(INFORMATION SHOWN begins)

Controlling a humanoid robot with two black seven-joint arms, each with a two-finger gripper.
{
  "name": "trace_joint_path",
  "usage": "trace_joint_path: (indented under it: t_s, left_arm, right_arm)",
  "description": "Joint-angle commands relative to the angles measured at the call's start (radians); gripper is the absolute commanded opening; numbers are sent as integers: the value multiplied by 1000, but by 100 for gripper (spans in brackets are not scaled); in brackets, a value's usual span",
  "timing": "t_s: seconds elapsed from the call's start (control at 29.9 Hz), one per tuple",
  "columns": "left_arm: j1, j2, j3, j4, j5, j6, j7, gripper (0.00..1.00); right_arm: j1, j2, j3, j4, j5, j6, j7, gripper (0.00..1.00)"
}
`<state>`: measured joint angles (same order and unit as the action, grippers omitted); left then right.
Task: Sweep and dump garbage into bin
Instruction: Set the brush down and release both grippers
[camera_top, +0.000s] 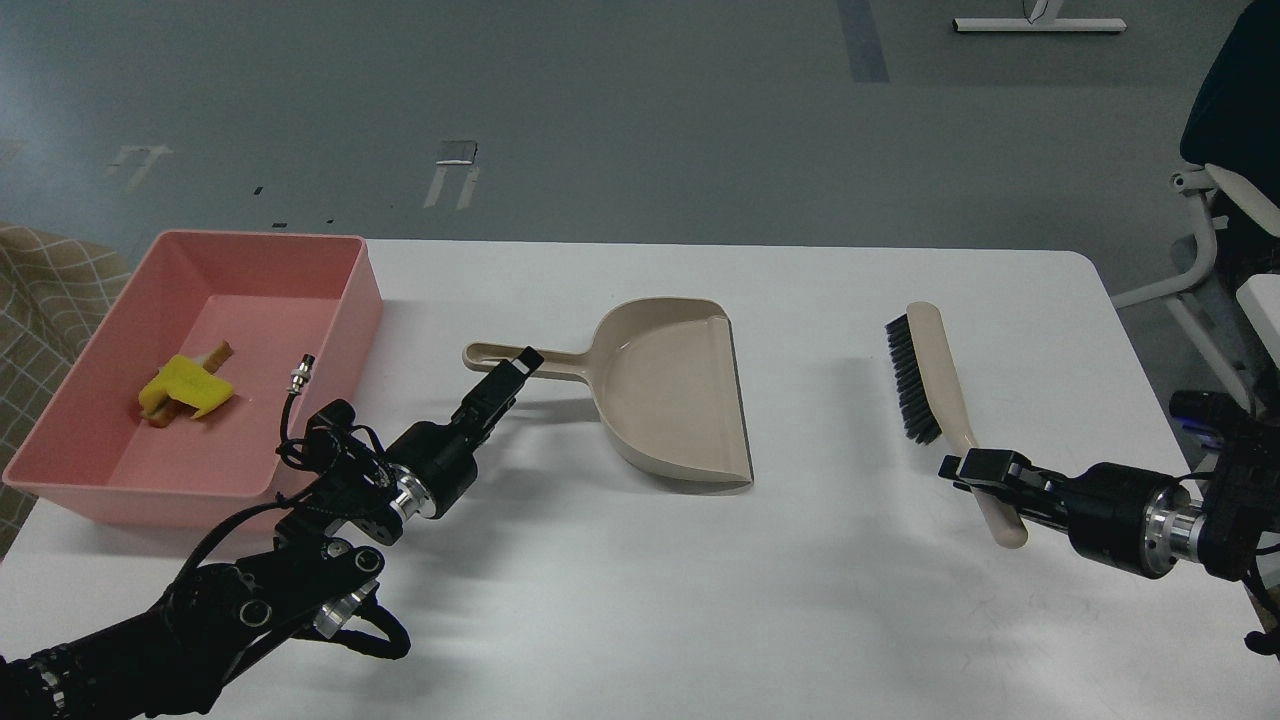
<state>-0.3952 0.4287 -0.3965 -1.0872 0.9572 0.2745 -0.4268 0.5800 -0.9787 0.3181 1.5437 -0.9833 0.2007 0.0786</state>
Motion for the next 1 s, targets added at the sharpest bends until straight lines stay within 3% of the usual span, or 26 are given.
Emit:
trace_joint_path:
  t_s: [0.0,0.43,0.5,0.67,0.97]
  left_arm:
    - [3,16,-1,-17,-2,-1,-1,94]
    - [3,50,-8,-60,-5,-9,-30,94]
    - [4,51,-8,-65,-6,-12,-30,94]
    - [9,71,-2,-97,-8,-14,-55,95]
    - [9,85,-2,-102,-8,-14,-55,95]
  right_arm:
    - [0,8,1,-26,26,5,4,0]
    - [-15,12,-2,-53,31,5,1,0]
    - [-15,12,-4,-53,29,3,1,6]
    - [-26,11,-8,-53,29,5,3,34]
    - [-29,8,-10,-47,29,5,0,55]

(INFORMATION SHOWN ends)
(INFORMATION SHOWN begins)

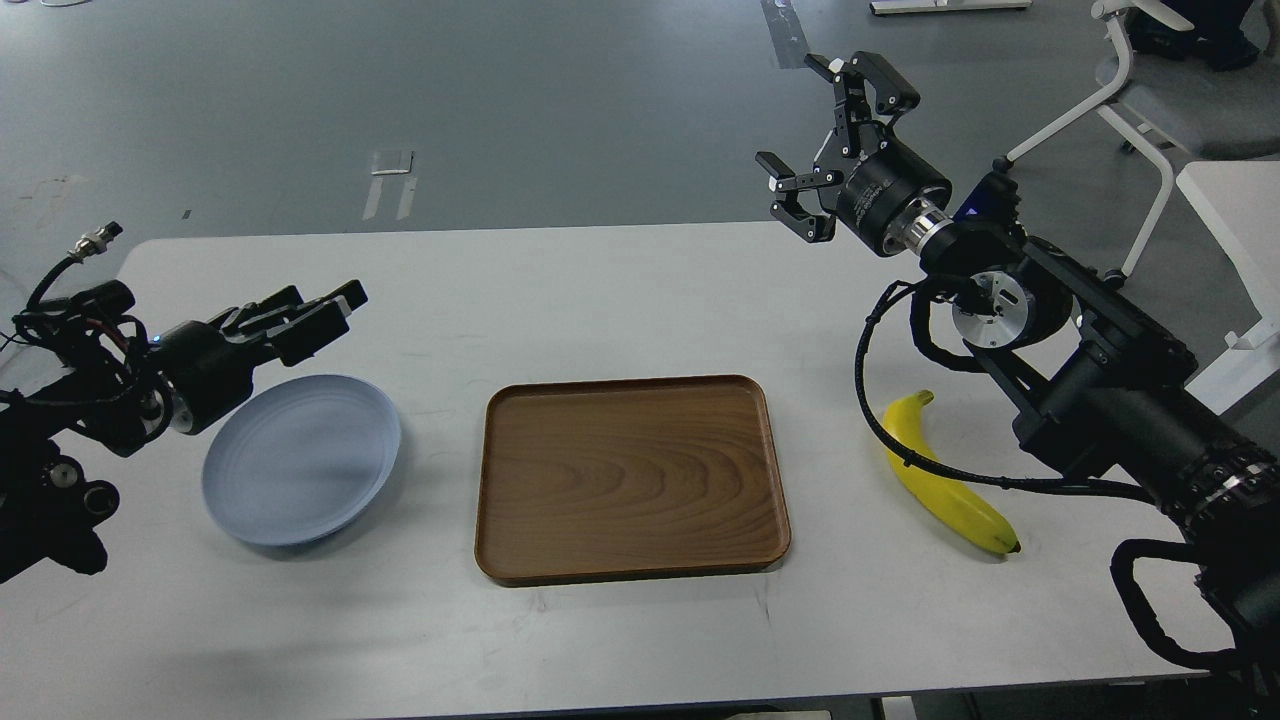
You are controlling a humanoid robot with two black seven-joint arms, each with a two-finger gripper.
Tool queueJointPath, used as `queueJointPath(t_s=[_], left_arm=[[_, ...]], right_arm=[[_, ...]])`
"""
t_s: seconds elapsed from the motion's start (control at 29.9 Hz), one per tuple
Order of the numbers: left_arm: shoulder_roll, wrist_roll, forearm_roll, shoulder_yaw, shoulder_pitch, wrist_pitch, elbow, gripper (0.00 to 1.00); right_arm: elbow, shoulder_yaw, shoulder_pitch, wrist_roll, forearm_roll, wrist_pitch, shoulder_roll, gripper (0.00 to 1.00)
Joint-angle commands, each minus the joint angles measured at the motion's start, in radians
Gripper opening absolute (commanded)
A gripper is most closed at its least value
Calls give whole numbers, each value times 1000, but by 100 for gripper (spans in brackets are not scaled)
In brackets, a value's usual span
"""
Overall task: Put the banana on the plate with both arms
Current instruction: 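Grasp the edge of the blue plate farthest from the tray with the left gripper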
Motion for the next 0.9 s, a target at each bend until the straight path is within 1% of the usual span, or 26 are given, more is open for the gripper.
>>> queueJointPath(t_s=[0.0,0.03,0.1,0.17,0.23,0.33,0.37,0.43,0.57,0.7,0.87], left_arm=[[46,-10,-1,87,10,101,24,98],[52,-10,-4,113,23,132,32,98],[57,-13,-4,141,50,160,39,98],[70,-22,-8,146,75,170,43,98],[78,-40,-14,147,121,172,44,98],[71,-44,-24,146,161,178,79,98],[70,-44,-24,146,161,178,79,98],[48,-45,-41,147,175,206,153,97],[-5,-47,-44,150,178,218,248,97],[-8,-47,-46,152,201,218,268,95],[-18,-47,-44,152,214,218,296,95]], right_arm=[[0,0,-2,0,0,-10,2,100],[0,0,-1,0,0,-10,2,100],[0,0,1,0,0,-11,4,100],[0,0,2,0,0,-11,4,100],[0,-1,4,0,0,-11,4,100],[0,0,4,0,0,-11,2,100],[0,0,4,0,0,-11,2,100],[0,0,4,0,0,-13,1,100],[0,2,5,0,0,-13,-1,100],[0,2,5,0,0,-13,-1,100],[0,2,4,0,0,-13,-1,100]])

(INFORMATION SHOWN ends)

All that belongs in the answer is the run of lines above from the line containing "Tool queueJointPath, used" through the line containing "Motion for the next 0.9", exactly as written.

Tool queueJointPath, used as `queueJointPath(t_s=[_], left_arm=[[_, ...]], right_arm=[[_, ...]])`
"""
t_s: seconds elapsed from the motion's start (control at 29.9 Hz), one per tuple
Order of the numbers: left_arm: shoulder_roll, wrist_roll, forearm_roll, shoulder_yaw, shoulder_pitch, wrist_pitch, elbow, gripper (0.00 to 1.00); right_arm: elbow, shoulder_yaw, shoulder_pitch, wrist_roll, forearm_roll, wrist_pitch, shoulder_roll, gripper (0.00 to 1.00)
Joint-angle commands, each minus the joint angles measured at the motion's start, in radians
Gripper opening absolute (commanded)
A gripper is most closed at its least value
Calls give whole numbers, each value times 1000, but by 100 for gripper (spans in brackets are not scaled)
In brackets, a value's usual span
"""
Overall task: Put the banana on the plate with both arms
Current instruction: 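Grasp the edge of the blue plate farthest from the tray with the left gripper
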Motion for the next 0.9 s, a target at each bend until the straight path is within 1% of the usual span, or 26 are given, more is open for the gripper.

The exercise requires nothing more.